If you’re running a WordPress site but not WooCommerce, like a blog, a membership site, or a service business, Sigmize still works well. You can see how the setup works in the Sigmize docs before signing up.

Does A/B testing actually work? 

Yes, but the size of the impact depends entirely on what you’re testing and whether your traffic is large enough to generate reliable results. Tests on high-impact elements like your main headline, your primary CTA, or your product page layout tend to show the biggest swings. 

Changing button color on a low-traffic page often produces nothing statistically meaningful. The most important habit is picking one element that actually affects whether visitors convert, running the test long enough to be confident in the result, and then using what you learn to inform the next test. That compounding effect is where the real gains come from.

How long should I run a test before calling a winner? 

At minimum, two full weeks. Not because of a rule, but because traffic behavior varies significantly by day of the week and a test that runs Monday to Friday misses the weekend patterns that can look completely different. 

For WooCommerce stores in particular, weekend purchase behavior often differs from weekday behavior.
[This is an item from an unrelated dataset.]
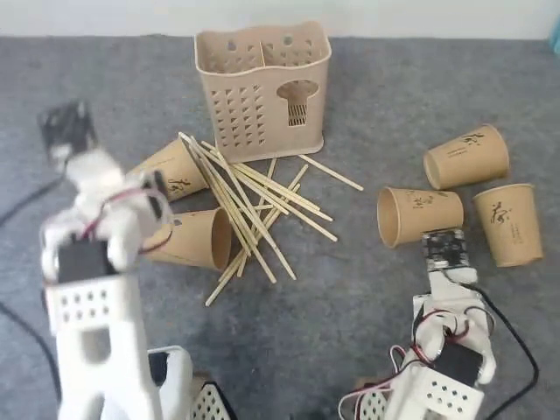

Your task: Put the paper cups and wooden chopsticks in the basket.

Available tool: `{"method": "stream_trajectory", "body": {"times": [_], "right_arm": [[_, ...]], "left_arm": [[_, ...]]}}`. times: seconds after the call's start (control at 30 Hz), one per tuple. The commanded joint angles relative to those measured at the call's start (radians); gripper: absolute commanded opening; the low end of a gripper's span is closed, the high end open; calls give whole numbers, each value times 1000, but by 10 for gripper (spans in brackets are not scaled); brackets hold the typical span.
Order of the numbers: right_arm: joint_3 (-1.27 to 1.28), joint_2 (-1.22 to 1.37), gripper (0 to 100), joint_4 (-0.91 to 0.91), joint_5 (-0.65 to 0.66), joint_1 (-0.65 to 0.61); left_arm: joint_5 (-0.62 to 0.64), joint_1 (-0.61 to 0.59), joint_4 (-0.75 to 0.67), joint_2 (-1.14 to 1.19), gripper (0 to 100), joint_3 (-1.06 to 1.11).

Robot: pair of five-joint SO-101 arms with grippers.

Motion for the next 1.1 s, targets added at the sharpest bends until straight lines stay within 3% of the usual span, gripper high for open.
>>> {"method": "stream_trajectory", "body": {"times": [0.0,0.17,0.27,0.37,0.53,0.73,0.97,1.07], "right_arm": [[-132,-15,9,-56,68,8],[-341,-8,62,-24,66,-47],[-419,2,118,12,-23,-151],[-470,91,104,-8,-104,-255],[-589,455,101,-116,-304,-404],[-852,978,98,-193,-462,-539],[-1023,1348,100,-363,-473,-619],[-1031,1481,101,-493,-387,-653]], "left_arm": [[-8,-80,-155,-160,137,275],[48,-192,-288,-160,138,351],[97,-224,-275,-160,138,332],[100,-227,-272,-158,138,331],[101,-224,-278,-112,138,325],[101,-255,-358,144,138,239],[101,-269,-448,477,138,96],[101,-269,-465,578,138,41]]}}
Beyond the two-week minimum, you want to reach a point where your testing tool signals statistical significance, where the result is unlikely to be noise. 

Sigmize shows you this directly in the results dashboard. If you call a winner early based on a promising-looking lead, you’ll often find the gap closes or reverses when the test runs to completion.
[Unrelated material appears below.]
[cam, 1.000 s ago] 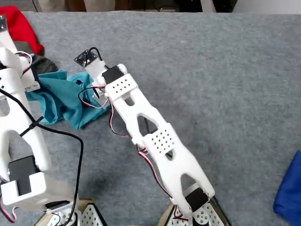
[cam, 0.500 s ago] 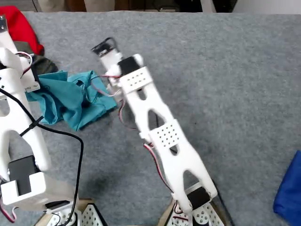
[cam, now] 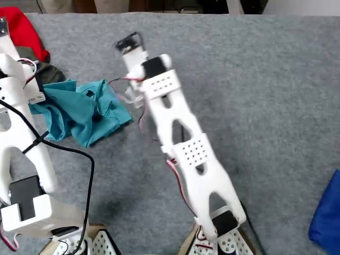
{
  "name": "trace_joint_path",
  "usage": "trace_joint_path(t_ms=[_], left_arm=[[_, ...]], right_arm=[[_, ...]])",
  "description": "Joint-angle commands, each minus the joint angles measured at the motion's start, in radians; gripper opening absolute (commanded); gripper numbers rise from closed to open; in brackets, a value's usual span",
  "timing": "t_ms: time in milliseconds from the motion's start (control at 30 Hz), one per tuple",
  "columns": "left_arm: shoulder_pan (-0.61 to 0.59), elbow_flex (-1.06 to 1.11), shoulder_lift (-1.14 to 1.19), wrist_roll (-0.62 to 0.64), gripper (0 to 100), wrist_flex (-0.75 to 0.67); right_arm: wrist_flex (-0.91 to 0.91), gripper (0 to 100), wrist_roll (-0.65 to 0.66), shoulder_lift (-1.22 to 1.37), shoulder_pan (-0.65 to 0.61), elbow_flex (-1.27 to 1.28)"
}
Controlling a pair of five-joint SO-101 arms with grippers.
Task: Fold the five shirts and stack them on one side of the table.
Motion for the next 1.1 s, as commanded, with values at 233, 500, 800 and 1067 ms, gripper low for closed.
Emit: trace_joint_path(t_ms=[233,500,800,1067], left_arm=[[-0.006,-0.003,-0.008,-0.002,2,0.009],[-0.006,-0.003,-0.008,-0.002,2,0.009],[-0.009,-0.002,-0.016,-0.002,2,0.009],[-0.009,0.043,-0.016,-0.002,2,0.009]], right_arm=[[-0.08,23.9,-0.037,-0.085,-0.11,0.147],[-0.106,23.8,-0.037,-0.033,-0.099,0.137],[-0.078,23.8,-0.038,-0.031,-0.107,-0.041],[-0.094,23.8,-0.037,-0.015,-0.191,-0.048]])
What should I test first? 

Start with the element that has the most direct connection to whether someone converts. On a product page, that’s usually the headline or the primary call to action. On a landing page, it’s the hero section. On a checkout page, it’s often the form layout or trust signals. 

The instinct is to test design changes like colors, images and layout, but copy changes (what the page says) tend to produce bigger and faster results. Once you’ve found a headline that converts better, you’ll have a clearer picture of what your audience responds to, and every subsequent test builds on that knowledge.

Will A/B testing affect my SEO? 

Not if it’s set up correctly. Google’s own documentation states that properly implemented A/B tests do not violate their guidelines. The key is using JavaScript-based variation delivery rather than separate URLs for each variant, and not cloaking content from Google’s crawler (showing Google one version while visitors see another). 

All four tools in this list handle this correctly by default. Sigmize is specifically built to be lightweight on WordPress, so there’s no meaningful page speed impact that would affect your rankings.